社会学者の平山亮さんは、去る2月に『介護する息子たち 男性性の死角とケアのジェンダー分析』(勁草書房)を上梓されました。その名のとおり「介護する息子」の研究をとおして、介護=ケアと、庇護される立場の男性性=息子性を分析する、男性によるあたらしいジェンダー論でした。
近年、「男性の生きづらさ」を照射する日本の男性学が注目されています。その「男性の生きづらさ」の例として挙げられているのは、一家の稼ぎ手=稼得役割になることが求められる一方、「イクメン」が理想とされ、家事や育児も期待されるたいへんさです。しかし、そもそもいまだに男女が平等とは言えない状況で、その「生きづらさ」は本当に的を射ているのか? 今回は、平山さんに「男性の生きづらさ」論によってごまかされてはならない、構造的な問題についてお聞きします。
「男の生きづらさ」論のごまかし
――「イクメン」という言葉が一般的になってきました。そして、そのイクメンのたいへんさとして、仕事と家事・育児の両立が挙げられます。しかし平山さんは、本書で、介護だけでなく家事ひとつひとつの背景には、それらが活きるように「感覚的活動」によって調整された「お膳立て」の存在を明らかにしていますね。
平山 「感覚的活動」は、ケアがケアとして成り立つために必要な、目に見えない(=頭のなかで行われている)準備や調整のことです。例えば家事だと、家族の好みや普段のスケジュールを把握した上で、一日の家事がうまくまわるように作業工程を考えたり、必要なものを揃えておくことなどが、「感覚的活動」に含まれます。
――その感覚的活動を主に女性が担ってきたことが分析されています。
平山 そうですね。

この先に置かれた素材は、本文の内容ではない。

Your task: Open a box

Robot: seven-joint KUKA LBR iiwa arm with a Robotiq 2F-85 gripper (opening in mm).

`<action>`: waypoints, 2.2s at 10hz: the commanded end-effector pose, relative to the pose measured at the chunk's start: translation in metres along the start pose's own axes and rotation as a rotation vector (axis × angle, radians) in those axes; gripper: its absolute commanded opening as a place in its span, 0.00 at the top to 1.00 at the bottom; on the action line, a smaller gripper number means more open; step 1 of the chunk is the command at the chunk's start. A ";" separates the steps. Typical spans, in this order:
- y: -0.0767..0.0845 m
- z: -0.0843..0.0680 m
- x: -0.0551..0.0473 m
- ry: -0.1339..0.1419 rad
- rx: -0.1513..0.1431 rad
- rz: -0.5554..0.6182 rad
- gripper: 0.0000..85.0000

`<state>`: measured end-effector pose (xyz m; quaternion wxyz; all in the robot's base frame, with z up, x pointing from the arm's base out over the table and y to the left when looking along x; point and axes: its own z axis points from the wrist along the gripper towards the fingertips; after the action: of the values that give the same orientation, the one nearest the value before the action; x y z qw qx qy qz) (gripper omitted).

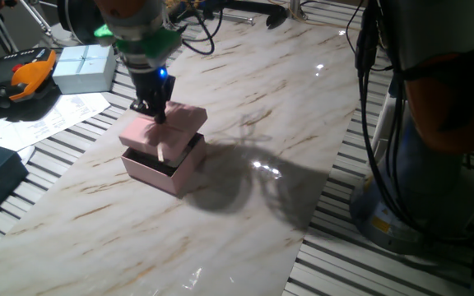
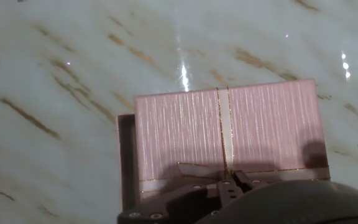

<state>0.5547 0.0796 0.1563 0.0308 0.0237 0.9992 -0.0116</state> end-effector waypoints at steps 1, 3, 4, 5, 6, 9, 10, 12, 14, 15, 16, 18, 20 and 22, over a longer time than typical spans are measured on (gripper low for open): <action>-0.003 -0.001 -0.001 -0.002 0.004 -0.006 1.00; -0.014 -0.006 -0.003 -0.002 0.001 -0.030 1.00; -0.019 -0.008 -0.003 -0.002 0.003 -0.035 1.00; -0.024 -0.009 -0.004 -0.002 0.006 -0.040 1.00; -0.030 -0.008 -0.004 -0.002 0.000 -0.039 1.00; -0.048 -0.011 -0.003 0.006 -0.009 -0.071 1.00; -0.058 -0.015 -0.004 0.012 -0.009 -0.088 1.00; -0.071 -0.019 -0.002 0.007 0.007 -0.098 1.00; -0.084 -0.014 0.003 0.004 0.006 -0.106 1.00; -0.089 -0.011 0.004 0.004 0.000 -0.113 1.00; -0.093 -0.009 0.006 0.002 0.001 -0.116 1.00; -0.102 -0.009 0.009 0.018 0.003 -0.130 1.00; -0.107 -0.007 0.012 0.024 -0.004 -0.142 1.00; -0.107 -0.007 0.012 0.022 -0.025 -0.118 1.00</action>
<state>0.5369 -0.0262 0.1650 0.0205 -0.0338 0.9992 -0.0004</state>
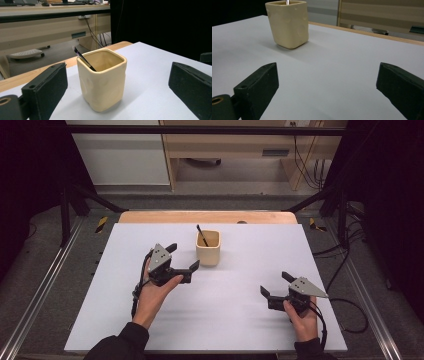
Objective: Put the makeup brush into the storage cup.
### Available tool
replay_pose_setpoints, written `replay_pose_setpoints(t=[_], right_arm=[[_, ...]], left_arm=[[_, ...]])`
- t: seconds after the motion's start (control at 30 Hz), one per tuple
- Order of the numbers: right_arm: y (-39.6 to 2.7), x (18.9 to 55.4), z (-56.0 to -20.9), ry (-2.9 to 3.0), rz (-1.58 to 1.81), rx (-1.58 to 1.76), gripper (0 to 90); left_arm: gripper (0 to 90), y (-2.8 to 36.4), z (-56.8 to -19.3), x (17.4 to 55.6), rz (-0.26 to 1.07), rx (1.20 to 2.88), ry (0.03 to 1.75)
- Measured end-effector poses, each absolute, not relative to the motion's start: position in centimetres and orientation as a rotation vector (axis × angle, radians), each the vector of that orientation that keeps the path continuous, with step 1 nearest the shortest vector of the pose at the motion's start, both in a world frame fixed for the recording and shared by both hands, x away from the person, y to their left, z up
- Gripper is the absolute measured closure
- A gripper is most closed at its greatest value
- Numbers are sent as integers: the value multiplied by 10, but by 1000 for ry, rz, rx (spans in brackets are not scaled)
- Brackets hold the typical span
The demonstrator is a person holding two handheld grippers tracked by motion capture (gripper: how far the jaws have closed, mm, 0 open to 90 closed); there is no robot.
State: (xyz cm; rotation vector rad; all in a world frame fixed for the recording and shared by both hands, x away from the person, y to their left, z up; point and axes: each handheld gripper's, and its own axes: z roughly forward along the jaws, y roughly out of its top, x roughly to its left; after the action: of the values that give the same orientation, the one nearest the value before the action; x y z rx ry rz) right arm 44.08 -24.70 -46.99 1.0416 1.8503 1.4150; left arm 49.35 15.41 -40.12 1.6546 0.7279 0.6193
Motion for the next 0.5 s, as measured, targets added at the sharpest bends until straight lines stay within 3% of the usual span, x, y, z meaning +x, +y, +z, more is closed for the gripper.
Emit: replay_pose_setpoints(t=[0.5], right_arm=[[-247, 441, -470, 1859, 1412, 1023, 38]], left_arm=[[19, 169, -411, 477, 641, 1664, 709]])
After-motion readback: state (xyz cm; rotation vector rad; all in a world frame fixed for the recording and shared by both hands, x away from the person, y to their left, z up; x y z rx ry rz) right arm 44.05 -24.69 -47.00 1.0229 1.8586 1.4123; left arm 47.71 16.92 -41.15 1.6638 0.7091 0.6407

本人すら気づかないくらい無意識に行われていることも多くて、たいていの場合、妻や母親が担っています。夫や父親は、彼女たちが試行錯誤の末に編み出した作業工程にただ乗りして家事・育児をしながら、「カジメン」「イクメン」を気取っている場合もあります。私たちのようなジェンダー論者は、稼得役割と家庭内のケアの両立が困難な場合に、不利な状況に置かれやすいのは女性だということを問題にしてきました。まず、ケア役割からは女性の方が圧倒的に逃れにくい。母親が仕事に一所懸命だと「子どもをほったらかしにして」という非難はついてまわりますが、男性の場合、「イクメン」が理想化されている現在だからこそ、「仕事も育児も」な父親は、称賛されることはあっても世間の非難を浴びることはありません。また、社会全体で見たとき平均的に男性の方が賃金が高いのは事実ですから、「家族が生活を維持するためには男が働き続けられるように」と、女性がケアを一手に引き受けるのが「合理的」のようになる。
――確かに、自分が稼ぎ手になるより専業主婦になりたい、出産後に育休や職場復帰が困難であるため子育てに専念する、と言う女性の声は決して少なくないように感じます。
平山 でもケア役割の比重が大きくなれば、女性が自分一人で生きていくことは難しくなります。自分自身で稼ぐ機会が制限されるためです。つまり「仕事かケアか?」という二者択一にしたまま、社会がよってたかって女性に後者を選ぶように仕向ける。かつ、その結果、仕事をする自由と、働いて稼いで自活する機会を奪っていくことが問題なんです。
――「自由」とひとくちに言っても、自分自身が生きる稼ぎのために仕事をすることと、男性にありがちな、(自分ひとりはまかなえるうえで)「家族を養わなければいけない」というような仕事の必要性を訴える物言いは異なる、ということでしょうか。
平山 「男性だってどちらかしか選べないんだから不本意なのは同じじゃないか」というかもしれませんが、稼げる役割に駆り立てられる男性と、稼げる役割を奪われる女性を比べたら、結果的に自分一人で生きていくのが難しくなるのは明らかに後者です。両立の難しさにばかり焦点を当てる「生きづらさ」論は、両立が難しいことによって自活の機会にジェンダー不平等が生じていることにはほとんど触れない。だから、ジェンダー論としては不十分だと思います。